2.1.1. Le point de départ

Le raisonnement prend comme point de départ un fait incontestable, pas une idée. Pour cette raison, au sens premier du terme, elle est dite « réaliste » (elle part de l’observation du réel), alors que la précédente est dite « idéaliste » (elle part de l’idée de Dieu).

Le fait observé demande à être compris et pour cela il est analysé en termes de causalité. C’est sur ce point que se situe la principale difficulté pour le lecteur : le mot « cause » n’a pas aujourd’hui le même sens que chez saint Thomas. Le mot « cause » est utilisé par les sciences modernes dans un sens plus restreint. Ce sens dépend d’une option philosophique[28]. Celle-ci été faite quand la science moderne a pris pour point de départ les travaux de Galilée dont l’étude du mouvement repose sur le principe d’inertie. Le terme de cause a aujourd’hui un sens très limité. Pour cette raison, l’argumentation de saint Thomas dans les cinq voies est devenue illisible[29]. J’en ai fait l’expérience. Dans mes premiers cours de théologie j’ai commenté les pages de saint Thomas qui développait son argumentation et j’ai constaté que les étudiants ne suivaient pas. Ils entendaient le mot « cause » au sens moderne du terme : transfert d’énergie. Tout restait donc au même plan. Et pourtant ! La démarche demeure nécessaire. Je la reprends en me libérant de la lettre du texte de Thomas d’Aquin qui conduit à des propositions étrangères à notre monde. De même je n’emploie pas seulement le terme de cause, mais le terme de « raison d’être » qui honore la dimension ontologique du terme « cause ».

 

2.1.2. L’argument

Le terme de « cause » est par saint Thomas entendu au sens premier de la philosophie : ce qui produit un effet ! Cela suppose qu’elle est non seulement antérieure à l’effet, mais qu’elle soit plus riche au plan ontologique que son effet.

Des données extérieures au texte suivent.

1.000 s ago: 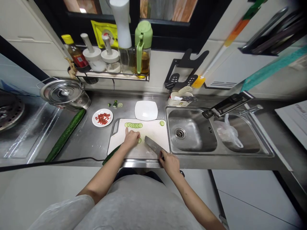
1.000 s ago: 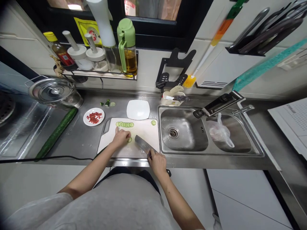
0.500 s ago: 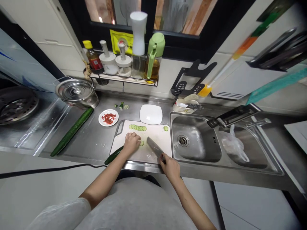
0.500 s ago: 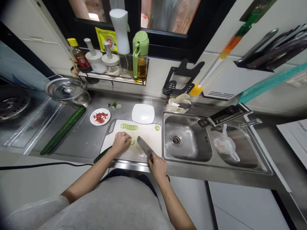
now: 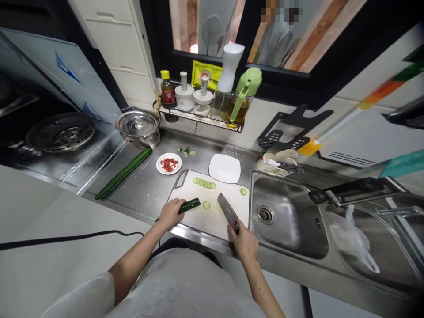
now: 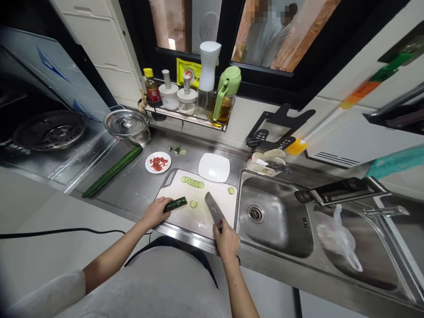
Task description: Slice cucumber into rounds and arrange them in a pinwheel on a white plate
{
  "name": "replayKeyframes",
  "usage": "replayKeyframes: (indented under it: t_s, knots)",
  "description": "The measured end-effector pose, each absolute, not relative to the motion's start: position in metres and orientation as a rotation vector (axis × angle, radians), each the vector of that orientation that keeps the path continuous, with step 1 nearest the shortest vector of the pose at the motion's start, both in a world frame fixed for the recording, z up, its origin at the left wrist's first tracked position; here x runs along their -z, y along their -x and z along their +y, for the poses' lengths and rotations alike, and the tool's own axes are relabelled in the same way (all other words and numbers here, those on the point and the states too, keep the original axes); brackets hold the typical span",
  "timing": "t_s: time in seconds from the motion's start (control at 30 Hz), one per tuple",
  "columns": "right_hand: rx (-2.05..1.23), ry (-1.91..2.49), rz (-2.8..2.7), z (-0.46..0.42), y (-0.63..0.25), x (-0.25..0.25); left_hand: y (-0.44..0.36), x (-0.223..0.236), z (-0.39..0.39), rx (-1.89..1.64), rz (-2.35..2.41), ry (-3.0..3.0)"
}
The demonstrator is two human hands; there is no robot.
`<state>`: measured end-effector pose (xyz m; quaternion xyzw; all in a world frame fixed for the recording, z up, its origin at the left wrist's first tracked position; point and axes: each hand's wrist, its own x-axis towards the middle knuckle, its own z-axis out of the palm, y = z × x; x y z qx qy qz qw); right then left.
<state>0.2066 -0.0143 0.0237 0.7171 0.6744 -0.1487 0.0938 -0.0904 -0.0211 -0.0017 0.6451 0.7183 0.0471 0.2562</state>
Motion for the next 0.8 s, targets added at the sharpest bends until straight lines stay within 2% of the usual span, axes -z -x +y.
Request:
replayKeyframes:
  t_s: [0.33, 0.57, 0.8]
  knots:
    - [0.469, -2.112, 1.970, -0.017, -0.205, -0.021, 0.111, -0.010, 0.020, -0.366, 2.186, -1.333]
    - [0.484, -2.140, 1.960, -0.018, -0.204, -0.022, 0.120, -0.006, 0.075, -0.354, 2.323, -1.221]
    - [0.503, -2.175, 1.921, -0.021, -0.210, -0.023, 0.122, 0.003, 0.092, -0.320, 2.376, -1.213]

C’est ce que relève l’expression « raison d’être ».

Le raisonnement se poursuit : cette « cause » est elle-même ce qu’elle est par l’action d’une autre « cause ». Dans cette mise en réseau, il faut cependant distinguer entre deux ordres de causalité. Il est des causes qui sont de même nature que le fait observé. L’explication reste du même ordre. Mais il est des causes qui sont d’un autre ordre. Pour le montrer, je reprends un texte fondateur présenté par Platon.

 

2.1.3. La causalité

Lorsque Socrate est en prison, dans l’attente du verdict qui le condamnera à mort, il discute avec ses amis et se confronte à un problème de cosmologie. Il a lu un traité dont il dit qu’il n’explique pas les choses car il se contente de mettre en place un fonctionnement. Il dit qu’il faut changer de niveau. Il se met en scène : « Pourquoi est-ce suis ici en prison à vous parler ?  Il y a des explications concernant le lieu (la prison), mes capacités à m’exprimer… mais la vraie raison n’est pas là. Elle est dans la décision que j’ai prise de me présenter devant le tribunal. C’est ma conscience qui est la cause de ma présence au tribunal et en prison ». Ainsi se dévoile deux modes de causalité. De même dans l’argumentation de saint Thomas : pour comprendre les phénomènes observés, il faut considérer les causes. Non seulement les causes de même niveau, mais les causes de niveau supérieur (pour Socrate : pas la prison, mais sa conscience, sa morale, sa philosophie de l’esprit… !). Ainsi pour comprendre un fait, il ne suffit pas de considérer les causes du même niveau, il faut une cause supérieure. Laquelle doit être reconsidérée de la même manière. Ainsi se déroule une chaîne de causalités qui se dévoilent à la réflexion.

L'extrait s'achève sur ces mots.